Depuis le 1er janvier 2015, le régime des autoentrepreneurs a fusionné avec celui de la micro-entreprise, via la loi Pinel. Avec cette réforme, dont l'objectif est de réduire la concurrence avec les artisans, les autoentrepreneurs sont, comme ces derniers, obligés de s'immatriculer à la chambre des métiers et de l'artisanat. Cette contrainte, qui ne prend que quelques heures, est légère. Ce n'est pas le cas du stage préalable à l'installation, lui aussi obligatoire, indispensable au lancement de toute activité artisanale. Le problème réside dans le fait que ce stage dure en moyenne cinq jours, qu'il est difficile à effectuer en raison des délais d'attente et qu'il est payant. A quel tarif ? Officiellement, il doit s'élever à 186 euros mais de nombreux écarts existent entre les chambres de métiers. Selon Bercy, certains stages sont facturés 400 euros. Quand les chambres des métiers et de l'artisanat estiment à 85.000 stages le nombre de stages réalisés, Bercy avance le chiffre de 55.000.

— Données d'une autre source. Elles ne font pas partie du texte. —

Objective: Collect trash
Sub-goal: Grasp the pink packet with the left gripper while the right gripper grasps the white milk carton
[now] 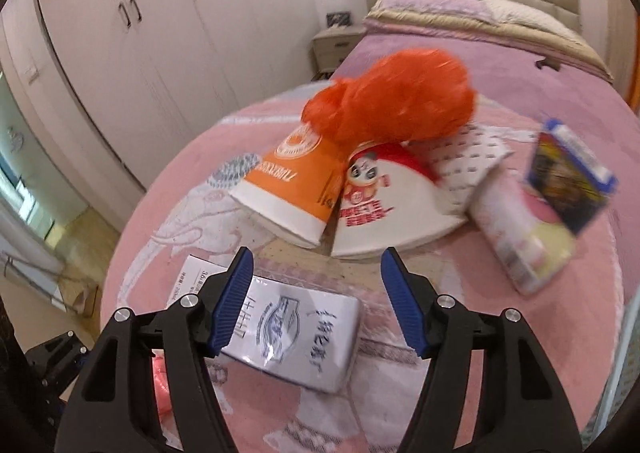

Les immatriculations d'auto-entreprises en chute libre

Tous ces épisodes, marqués par" la révolte des Poussins", ces nouvelles contraintes ont en partie cassé la dynamique entrepreneuriale qui était l'un des derniers points forts de l'économie française. En 2015, le nombre de créations d'entreprises a reculé de 4,7% en raison de la chute de 21,2% des immatriculations d'auto-entreprises. Déjà, en 2013, les doutes sur la pérennité du régime avaient provoqué une diminution des créations d'auto-entreprises.

Les seuils de chiffre d'affaires relevés ?

Pour François Hurel, le président de l'Union des Auto-Entrepreneurs (UAE), il faut modifier le régime. " Une évolution d'autant plus nécessaire que l'économie collaborative et numérique fait de plus en plus appel aux travailleurs indépendants ", précise-t-il. Il plaide pour la suppression du risque de requalification de la contrat de mission de l'auto-entrepreneur en CDI et le renforcement de la protection sociale du régime avec une allocation pour la perte subite d'activité.

Chantre de la libéralisation de l'économie, Emmanuel Macron, qui a déclaré lundi devant des apprentis à Bobigny que  " tout le monde n'est pas fait pour être salarié, tout le monde n'est pas fait pour suivre un apprentissage ", a lui aussi l'intention d'inverser cette tendance. Quelles sont les pistes qui pourraient être intégrées au projet de loi Noe, texte qui pourrait par ailleurs être fusionné avec le texte sur le droit du travail ? Le stage pourrait-il être supprimé ? Bercy ne l'envisage pas. En revanche, un assouplissement est possible. Des dispenses pourraient être accordées pour les auto-entrepreneurs qui peuvent justifier d'un certain niveau de diplôme ou d'une expérience conséquente. Pour réduire les délais de stage, le ministre pourrait permettre à l'auto-entrepreneur de commencer son activité, avant que le stage ait été effectué.

Les seuils de chiffre d'affaires pourraient aussi être relevés. Actuellement, ils s'élèvent à 32.900 euros pour les activités de services et les activités libérales et à 82.200 euros dans les activités de commerce. Le seuil de 32.900 euros pourrait être relevé à 80.000 euros. En fonction de son activité, l'entrepreneur pourrait aussi choisir d'être au réel, très avantageux lorsque le montant des charges déductibles est élevé, ou au forfait. A Bercy, on envisage également de revoir à la baisse certaines obligations fiscales et administratives, au moins les premiers mois, pour que la transformation de la micro-entreprise en société commerciale soit moins traumatisante pour la trésorerie. Ce qui permettrait de faire grandir les entreprises.